Los trabajos y los días

Los trabajos y los días

Todavía recuerdo como entendí aquel viejo pensamiento platónico que desdobla el mundo. Cuando niño veía yo trabajar a mi padre desde el techo de nuestra fábrica -ahora en ruinas- haciendo bloques de hormigón todos exactamente iguales desde un cansado pero inconmovible molde único. Todos los bloques eran muy similares entre sí pero diferentes, y su paredes rugosas, propias de un pedregullo tosco y de una arena sucia poco hacían a la grandeza del molde liso y acerado que luego de correctamente limpiado, al terminar la jornada, brillaba con una extraña luz grisácea. No importaba la habilidad de mi padre, la nobleza de los materiales o la exactitud del molde: no era posible la copia perfecta.

Pero mi padre, extraño demiurgo tercermundista incansablemente se levantaba muy temprano para realizar su obstinada tarea. Pude ver muchos, miles de bloques ordenados en hileras, secándose al sol. Los pude ver apilados, ya en un hormigón reseco y gris transfiguración de aquel barro informe que el molde devoraba.

No sé si Platón, necio y rancio aristócrata griego, pensó en estas labores diarias. Pero su dios guarda infinitas similitudes con mi padre. Con sus manos, con ese molde, con ese barro hecho de arena y piedra que mi padre desmoldaba incansablemente en formas de bloques, todos parejos, todos casi iguales, las gentes -pobres principalmente- construían sus casas, levantaban sus paredes, colocaban clavos para colgar retratos de personas queridas, las acariciaban y les daban el honor de considerarlas su hogar.

¿Qué mayor felicidad que esa? Saber que de tu trabajo los hombres construyen sus casas, su vida, su ámbito diario. Todas las casas -las casas pobres- tienen un poco de mi padre, extraño demiurgo ignorado, extraño ordenador y artesano. Platón no lo vio, jamás pudo haberlo visto, pero mi padre, gracias al cual entiendo a Platón, me muestra lo contrario a lo que éste propugnaba: la grandeza no está en la mente que piensa el mundo, sino en la mano que lo construye.

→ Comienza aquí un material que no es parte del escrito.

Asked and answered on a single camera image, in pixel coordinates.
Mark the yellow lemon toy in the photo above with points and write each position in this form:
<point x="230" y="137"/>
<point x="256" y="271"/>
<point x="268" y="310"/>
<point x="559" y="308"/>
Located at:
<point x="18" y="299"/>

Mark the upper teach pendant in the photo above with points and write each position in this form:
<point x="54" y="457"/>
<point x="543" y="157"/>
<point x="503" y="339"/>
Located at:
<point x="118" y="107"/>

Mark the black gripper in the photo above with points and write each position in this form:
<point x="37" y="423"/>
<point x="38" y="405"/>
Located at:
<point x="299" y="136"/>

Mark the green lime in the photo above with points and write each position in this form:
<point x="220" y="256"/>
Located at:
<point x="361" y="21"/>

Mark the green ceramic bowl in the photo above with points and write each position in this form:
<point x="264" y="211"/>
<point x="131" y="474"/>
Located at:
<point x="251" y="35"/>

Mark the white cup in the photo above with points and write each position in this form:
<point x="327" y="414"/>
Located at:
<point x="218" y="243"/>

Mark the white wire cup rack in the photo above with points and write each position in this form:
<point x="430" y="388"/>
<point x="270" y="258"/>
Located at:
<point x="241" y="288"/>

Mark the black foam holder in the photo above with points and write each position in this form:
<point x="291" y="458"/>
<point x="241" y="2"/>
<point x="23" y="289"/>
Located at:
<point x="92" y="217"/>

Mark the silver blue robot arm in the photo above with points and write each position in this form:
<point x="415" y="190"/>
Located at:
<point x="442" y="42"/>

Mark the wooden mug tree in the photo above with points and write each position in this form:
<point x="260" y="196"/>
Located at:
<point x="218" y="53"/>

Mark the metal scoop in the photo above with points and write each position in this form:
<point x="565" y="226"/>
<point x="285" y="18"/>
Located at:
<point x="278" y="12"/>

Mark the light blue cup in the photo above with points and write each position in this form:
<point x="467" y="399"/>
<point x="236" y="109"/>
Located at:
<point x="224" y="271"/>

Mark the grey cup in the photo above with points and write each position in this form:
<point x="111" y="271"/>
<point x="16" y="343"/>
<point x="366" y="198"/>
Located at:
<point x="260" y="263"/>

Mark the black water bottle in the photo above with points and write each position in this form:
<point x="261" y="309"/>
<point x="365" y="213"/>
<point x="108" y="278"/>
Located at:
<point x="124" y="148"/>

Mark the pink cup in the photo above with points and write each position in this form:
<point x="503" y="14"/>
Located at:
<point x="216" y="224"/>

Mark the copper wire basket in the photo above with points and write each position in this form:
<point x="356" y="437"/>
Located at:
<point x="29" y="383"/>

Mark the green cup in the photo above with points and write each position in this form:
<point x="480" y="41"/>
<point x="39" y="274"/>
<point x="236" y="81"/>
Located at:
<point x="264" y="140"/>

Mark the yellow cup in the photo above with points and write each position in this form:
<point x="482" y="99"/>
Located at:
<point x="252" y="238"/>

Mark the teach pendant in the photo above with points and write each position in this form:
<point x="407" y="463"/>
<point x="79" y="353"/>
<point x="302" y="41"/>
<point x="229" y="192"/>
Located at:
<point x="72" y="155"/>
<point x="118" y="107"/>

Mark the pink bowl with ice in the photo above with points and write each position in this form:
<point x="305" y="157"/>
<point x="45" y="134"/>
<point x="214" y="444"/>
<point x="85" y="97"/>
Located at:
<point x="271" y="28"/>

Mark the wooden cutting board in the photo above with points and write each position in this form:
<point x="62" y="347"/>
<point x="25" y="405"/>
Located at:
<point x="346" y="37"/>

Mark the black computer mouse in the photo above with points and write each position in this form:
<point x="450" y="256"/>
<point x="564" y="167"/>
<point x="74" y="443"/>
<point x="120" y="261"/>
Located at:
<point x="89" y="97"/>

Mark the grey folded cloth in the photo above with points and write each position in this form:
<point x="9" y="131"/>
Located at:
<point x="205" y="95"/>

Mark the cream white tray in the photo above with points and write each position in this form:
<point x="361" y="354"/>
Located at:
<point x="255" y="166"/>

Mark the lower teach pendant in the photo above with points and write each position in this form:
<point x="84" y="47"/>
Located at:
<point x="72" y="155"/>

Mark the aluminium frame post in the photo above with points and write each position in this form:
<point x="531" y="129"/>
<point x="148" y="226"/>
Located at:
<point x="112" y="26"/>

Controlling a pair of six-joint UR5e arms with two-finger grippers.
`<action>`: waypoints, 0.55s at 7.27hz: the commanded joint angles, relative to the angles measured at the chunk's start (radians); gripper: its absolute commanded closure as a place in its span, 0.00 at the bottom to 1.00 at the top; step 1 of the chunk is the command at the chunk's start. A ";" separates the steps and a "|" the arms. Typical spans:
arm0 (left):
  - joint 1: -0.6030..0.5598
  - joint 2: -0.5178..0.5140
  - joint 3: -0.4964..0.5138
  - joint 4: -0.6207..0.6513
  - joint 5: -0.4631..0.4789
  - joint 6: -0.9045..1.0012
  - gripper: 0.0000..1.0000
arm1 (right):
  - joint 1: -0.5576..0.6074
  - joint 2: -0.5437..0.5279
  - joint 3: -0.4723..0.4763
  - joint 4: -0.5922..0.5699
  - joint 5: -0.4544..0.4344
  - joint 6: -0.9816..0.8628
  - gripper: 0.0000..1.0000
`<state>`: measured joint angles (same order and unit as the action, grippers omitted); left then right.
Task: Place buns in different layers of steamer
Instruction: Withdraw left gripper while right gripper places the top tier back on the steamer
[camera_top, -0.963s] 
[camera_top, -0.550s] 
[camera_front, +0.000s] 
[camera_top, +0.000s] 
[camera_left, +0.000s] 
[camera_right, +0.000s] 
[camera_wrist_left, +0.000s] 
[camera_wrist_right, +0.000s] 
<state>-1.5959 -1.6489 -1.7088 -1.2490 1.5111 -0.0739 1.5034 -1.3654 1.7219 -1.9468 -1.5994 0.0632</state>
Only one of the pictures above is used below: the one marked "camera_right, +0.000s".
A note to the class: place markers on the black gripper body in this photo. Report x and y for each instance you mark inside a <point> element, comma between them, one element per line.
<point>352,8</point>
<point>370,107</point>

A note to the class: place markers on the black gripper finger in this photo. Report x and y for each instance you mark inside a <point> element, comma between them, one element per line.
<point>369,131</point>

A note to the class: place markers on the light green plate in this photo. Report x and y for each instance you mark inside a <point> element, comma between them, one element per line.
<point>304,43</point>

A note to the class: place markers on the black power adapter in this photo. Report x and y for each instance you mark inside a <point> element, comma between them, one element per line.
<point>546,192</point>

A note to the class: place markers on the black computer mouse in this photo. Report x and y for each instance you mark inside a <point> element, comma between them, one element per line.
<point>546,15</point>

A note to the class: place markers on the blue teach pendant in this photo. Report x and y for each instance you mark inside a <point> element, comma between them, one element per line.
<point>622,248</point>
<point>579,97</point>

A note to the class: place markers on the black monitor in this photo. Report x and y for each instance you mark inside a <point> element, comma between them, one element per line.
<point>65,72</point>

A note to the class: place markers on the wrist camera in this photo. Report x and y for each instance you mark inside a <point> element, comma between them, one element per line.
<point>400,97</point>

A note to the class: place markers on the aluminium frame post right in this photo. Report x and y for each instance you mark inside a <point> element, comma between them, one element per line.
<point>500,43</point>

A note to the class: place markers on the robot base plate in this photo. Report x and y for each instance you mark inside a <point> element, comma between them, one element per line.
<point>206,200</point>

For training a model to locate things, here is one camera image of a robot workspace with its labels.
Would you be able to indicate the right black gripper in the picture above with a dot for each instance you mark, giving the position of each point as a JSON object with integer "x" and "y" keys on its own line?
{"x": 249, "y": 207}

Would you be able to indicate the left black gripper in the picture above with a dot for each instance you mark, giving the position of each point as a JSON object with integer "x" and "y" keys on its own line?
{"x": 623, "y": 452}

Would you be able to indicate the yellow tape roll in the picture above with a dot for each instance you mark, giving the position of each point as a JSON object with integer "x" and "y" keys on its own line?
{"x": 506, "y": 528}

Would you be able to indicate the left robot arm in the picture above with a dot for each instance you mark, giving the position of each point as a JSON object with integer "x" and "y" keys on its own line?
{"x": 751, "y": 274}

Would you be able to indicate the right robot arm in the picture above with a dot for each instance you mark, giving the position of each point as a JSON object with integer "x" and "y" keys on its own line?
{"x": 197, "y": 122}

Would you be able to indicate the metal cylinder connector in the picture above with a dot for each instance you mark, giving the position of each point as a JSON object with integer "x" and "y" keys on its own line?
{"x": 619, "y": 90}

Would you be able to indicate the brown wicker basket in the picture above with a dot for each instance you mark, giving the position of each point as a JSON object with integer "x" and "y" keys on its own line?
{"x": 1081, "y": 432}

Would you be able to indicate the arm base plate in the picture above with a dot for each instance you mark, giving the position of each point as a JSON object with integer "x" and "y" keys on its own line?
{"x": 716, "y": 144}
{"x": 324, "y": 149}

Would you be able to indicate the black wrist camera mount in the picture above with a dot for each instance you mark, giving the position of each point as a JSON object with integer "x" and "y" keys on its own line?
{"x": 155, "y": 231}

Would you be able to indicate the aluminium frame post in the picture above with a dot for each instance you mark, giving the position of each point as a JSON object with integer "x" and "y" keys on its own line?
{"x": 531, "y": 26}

Mi familia, italianos emigrados al Uruguay buscando libertad con el trabajo de presos ingleses, elaboradores de mosaicos y de bloques, vivió orgullosamente por tres generaciones de esas labores; se degastaron la vida, las manos, los ojos, el alma en ese oficio. Yo, primer traidor a esa noble estirpe, yo, estudiante de filosofía, ya en una lengua y en unos símbolos ajenos a su magna majestuosidad, me pregunto por el destino, como imagino que Spinoza obstinadamente se preguntaría por la libertad mientras lentamente pulía un cristal en la penumbra.